Between Sisters
Page 47
Claire’s gut was clenched, her mind was clouded, but her heart was crystal clear. “What would I do without you?”
“The same thing I’d do without you—drink too much and whine to strangers. ”
Claire heard the tiny thread of depression in Gina’s voice. It made her love her friend all the more for listening to her problems while her own whole world was caving in. “How are you doing?”
“This day or this week? I’ve got more mood swings than a teenager, and my ass is starting to look like a Buick. ”
“No jokes, Gigi. How are you?”
She sighed. “Shitty. Rex came by last night. The son of a bitch has lost about ten pounds and dyed his hair. Pretty soon he’ll ask me to call him the Rexster again. ” She paused. “He wants to marry that woman. ”
“Ouch. ”
“Ouch with a blowtorch. I’m remembering the day he proposed to me, and he’s pricing diamonds. It hurts like hell. But you haven’t heard the real news: Joey’s back. ”
“You’re kidding. Where’s he been?”
There was a pause, the sound of movement, then Gina lowered her voice. “I don’t know. Here and there, he says. He looks bad. Older. He got home yesterday. He’s been asleep for almost thirteen hours. Honestly, I hope I never love anyone as much as he loved Diana. ”
“What’s he going to do?”
“I don’t know. I said he could stay here, but he won’t. He’s like some animal that’s been in the wild too long. And this house brings back a lot of memories. He stared at the picture of my wedding for almost an hour. Honest to God, I wanted to cry. ”
“Give him my love. ”
“You got it. ”
They talked for a few more minutes about ordinary, everyday things.

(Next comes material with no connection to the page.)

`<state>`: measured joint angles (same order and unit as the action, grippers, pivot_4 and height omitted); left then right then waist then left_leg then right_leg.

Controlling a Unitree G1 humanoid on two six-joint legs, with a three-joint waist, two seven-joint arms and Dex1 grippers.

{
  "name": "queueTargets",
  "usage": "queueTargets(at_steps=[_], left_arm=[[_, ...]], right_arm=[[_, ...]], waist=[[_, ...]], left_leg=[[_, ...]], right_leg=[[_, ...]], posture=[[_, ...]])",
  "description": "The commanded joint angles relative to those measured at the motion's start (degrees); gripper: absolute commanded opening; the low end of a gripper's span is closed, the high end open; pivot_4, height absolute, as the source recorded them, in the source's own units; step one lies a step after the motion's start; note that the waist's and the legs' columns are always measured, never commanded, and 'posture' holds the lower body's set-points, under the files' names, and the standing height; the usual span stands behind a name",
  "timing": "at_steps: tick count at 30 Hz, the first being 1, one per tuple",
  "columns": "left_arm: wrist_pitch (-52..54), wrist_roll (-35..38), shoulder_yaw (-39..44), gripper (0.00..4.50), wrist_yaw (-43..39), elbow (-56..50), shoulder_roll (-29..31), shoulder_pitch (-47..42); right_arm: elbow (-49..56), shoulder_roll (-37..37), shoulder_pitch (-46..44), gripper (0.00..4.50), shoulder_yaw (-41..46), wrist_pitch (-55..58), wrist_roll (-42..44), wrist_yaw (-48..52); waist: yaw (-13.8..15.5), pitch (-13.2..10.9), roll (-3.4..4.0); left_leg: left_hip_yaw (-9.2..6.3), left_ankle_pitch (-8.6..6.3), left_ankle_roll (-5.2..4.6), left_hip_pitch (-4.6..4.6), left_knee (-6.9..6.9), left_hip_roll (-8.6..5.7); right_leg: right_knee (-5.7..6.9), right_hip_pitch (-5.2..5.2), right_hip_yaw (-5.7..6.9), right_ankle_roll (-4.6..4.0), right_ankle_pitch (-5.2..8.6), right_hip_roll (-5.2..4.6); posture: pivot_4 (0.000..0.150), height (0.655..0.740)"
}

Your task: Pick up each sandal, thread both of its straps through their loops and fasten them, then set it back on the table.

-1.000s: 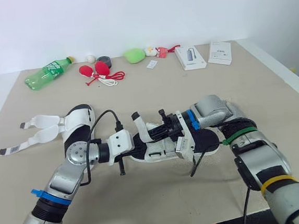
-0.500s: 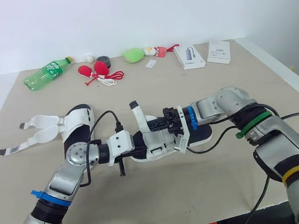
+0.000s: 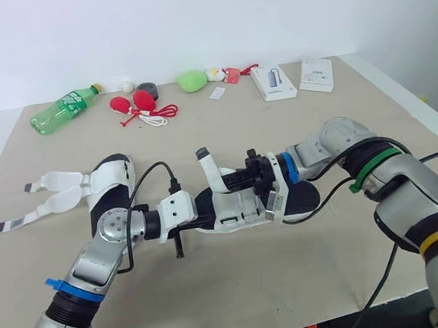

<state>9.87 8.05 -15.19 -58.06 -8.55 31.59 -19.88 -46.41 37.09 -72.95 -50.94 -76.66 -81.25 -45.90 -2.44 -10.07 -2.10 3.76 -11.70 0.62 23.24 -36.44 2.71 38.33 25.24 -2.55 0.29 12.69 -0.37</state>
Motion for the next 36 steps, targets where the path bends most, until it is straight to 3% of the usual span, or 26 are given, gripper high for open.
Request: queueTargets(at_steps=[1,11,20,21,22,32,36], left_arm=[[0.2,-0.3,-0.8,0.00,-0.7,1.1,0.1,-0.2],[-0.6,-0.6,-1.0,0.00,-1.3,2.5,-0.4,-1.0],[-1.1,-0.7,-1.0,0.00,-1.8,3.0,-0.4,-1.2],[-1.1,-0.7,-1.0,0.00,-1.9,3.0,-0.4,-1.2],[-1.1,-0.7,-1.0,0.00,-1.9,3.1,-0.4,-1.2],[-1.3,-0.8,-1.2,0.00,-2.1,3.1,-0.4,-1.2],[-1.2,-0.7,-1.1,0.00,-2.2,2.9,-0.2,-1.1]], right_arm=[[1.8,1.7,-1.7,0.07,3.5,-2.5,6.0,2.6],[-9.9,-0.2,-0.4,0.07,4.5,-11.0,23.8,22.5],[-6.2,0.2,0.9,3.30,7.1,-10.8,28.9,34.6],[-8.0,0.0,0.6,3.48,6.1,-12.3,31.5,36.5],[-9.7,-0.2,0.4,4.26,4.9,-13.7,34.8,39.0],[-3.6,5.1,3.4,4.38,1.4,-12.7,53.1,54.3],[1.9,10.7,5.4,4.38,-3.4,-6.9,69.4,63.3]], waist=[[-0.1,0.0,0.00],[-0.3,0.0,0.00],[-0.2,0.0,0.00],[-0.3,0.0,-0.01],[-0.3,0.0,-0.01],[-0.2,0.0,-0.01],[-0.2,0.0,-0.01]], left_leg=[[0.00,-0.01,-0.02,0.00,0.00,0.00],[0.06,-0.01,-0.03,-0.06,-0.05,0.00],[0.04,-0.03,-0.05,-0.07,-0.03,0.05],[0.04,-0.03,-0.05,-0.08,-0.03,0.05],[0.04,-0.03,-0.05,-0.12,-0.04,0.05],[0.04,-0.04,-0.07,-0.17,-0.04,0.05],[0.03,-0.04,-0.07,-0.19,-0.05,0.05]], right_leg=[[0.00,0.00,0.00,0.00,0.01,0.00],[-0.02,-0.03,-0.14,0.09,-0.08,-0.01],[-0.01,-0.02,-0.13,0.05,-0.06,0.06],[-0.01,-0.03,-0.13,0.05,-0.06,0.06],[-0.02,-0.06,-0.13,0.04,-0.08,0.06],[-0.02,-0.12,-0.14,0.05,-0.08,0.04],[-0.02,-0.14,-0.13,0.05,-0.08,0.04]], posture=[[0.150,0.7400],[0.150,0.7400],[0.150,0.7400],[0.150,0.7400],[0.150,0.7400],[0.150,0.7400],[0.150,0.7400]])
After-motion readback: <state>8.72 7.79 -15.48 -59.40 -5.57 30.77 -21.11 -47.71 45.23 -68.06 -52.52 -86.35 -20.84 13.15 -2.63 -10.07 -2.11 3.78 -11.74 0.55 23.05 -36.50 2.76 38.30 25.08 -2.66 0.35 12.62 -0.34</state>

By the time they hung up, Claire felt better. The ground beneath her feet felt firm again. Thinking about Joe and Diana helped, too. With everything that had gone wrong between those two, they still were proof that love could be real.
She looked down at her left hand, at the engagement ring she wore. It was a strip of silver foil, carefully folded and twisted around he
r finger.
She refused to think of what her sister would say about it, and remembered instead how she’d felt when Bobby put it there.
Marry me, he’d said, on bended knee. She’d known she should smile gently, say, Oh, Bobby, of course not. We barely know each other.
But she couldn’t say those words. His dark eyes had been filled with the kind of love she’d only dreamed of, and she’d been lost. Her rational self—the part that had been alone for almost three dozen years and become a single parent—had warned her not to be a fool.
Ah, but her heart. That tender organ would not be ignored. She was in love. So much so that it felt like drowning.
Gina was right. This love was a gift she’d been given, one she’d stopped looking for and almost stopped believing in. She wouldn’t turn away from it because she was afraid. One thing motherhood had taught her—love required boldness. And fear simply came with the package.
She grabbed her sweater off the back of the sofa and slipped it over her shoulders, then she went outside.
Night had almost completely fallen now; darkness enveloped the salmon-hued granite peaks. To the tourists who sat around their campfires making s’mores and roasting hot dogs, it seemed like a quiet time in this patch of green tucked up against the mountains’ vertical walls. The locals knew better. Within walking distance, there was a whole world unseen by the casual observer, unheard by those who spent their lives listening on telephones and watching computer screens.
On peaks nearby, ones with names like Formidable, Terror, and Despair, the glaciers were never still, never silent. They slid forward, groaning, creaking, crunching every rock in their path. Even the heat of an August sun couldn’t melt them away, and along the banks of the mighty Skykomish, just beyond where the humans walked, a thousand species of wildlife preyed on one another.
Yet the night felt still and calm; the air smelled of pine needles and drying grass. It was that time of year when, for a few weeks, the lawns in town would turn brittle and brown. That rarest of times in the Northwest—a patch of dry.
She heard the quiet buzz of the campers’ dinner conversations, punctuated every now and then by a barking dog or a child’s high-pitched giggle. Underneath it all, as steady and familiar as the beating of her heart, was the chattering of the river. These sounds had become the music of her youth, long ago replacing the jumbled cacophony of raucous music that had been Mama’s soundtrack.
She didn’t bother with shoes. Barefoot, her soles toughened by summers spent along this river’s banks, she strolled past the empty pool. In the small, shingled pool house, the filter’s motor thumped on, buzzing. A pair of inner tubes—one shocking pink and one lime green—floated on the darkening water.
She made her nightly rounds slowly, stopping to talk to several of their guests, even sharing a glass of wine with Wendy and Jeff Goldstein at campsite thirteen.
It was completely dark by the time she reached the small row of cabins on the property’s eastern edge. All of the windows glowed with fuzzy golden light.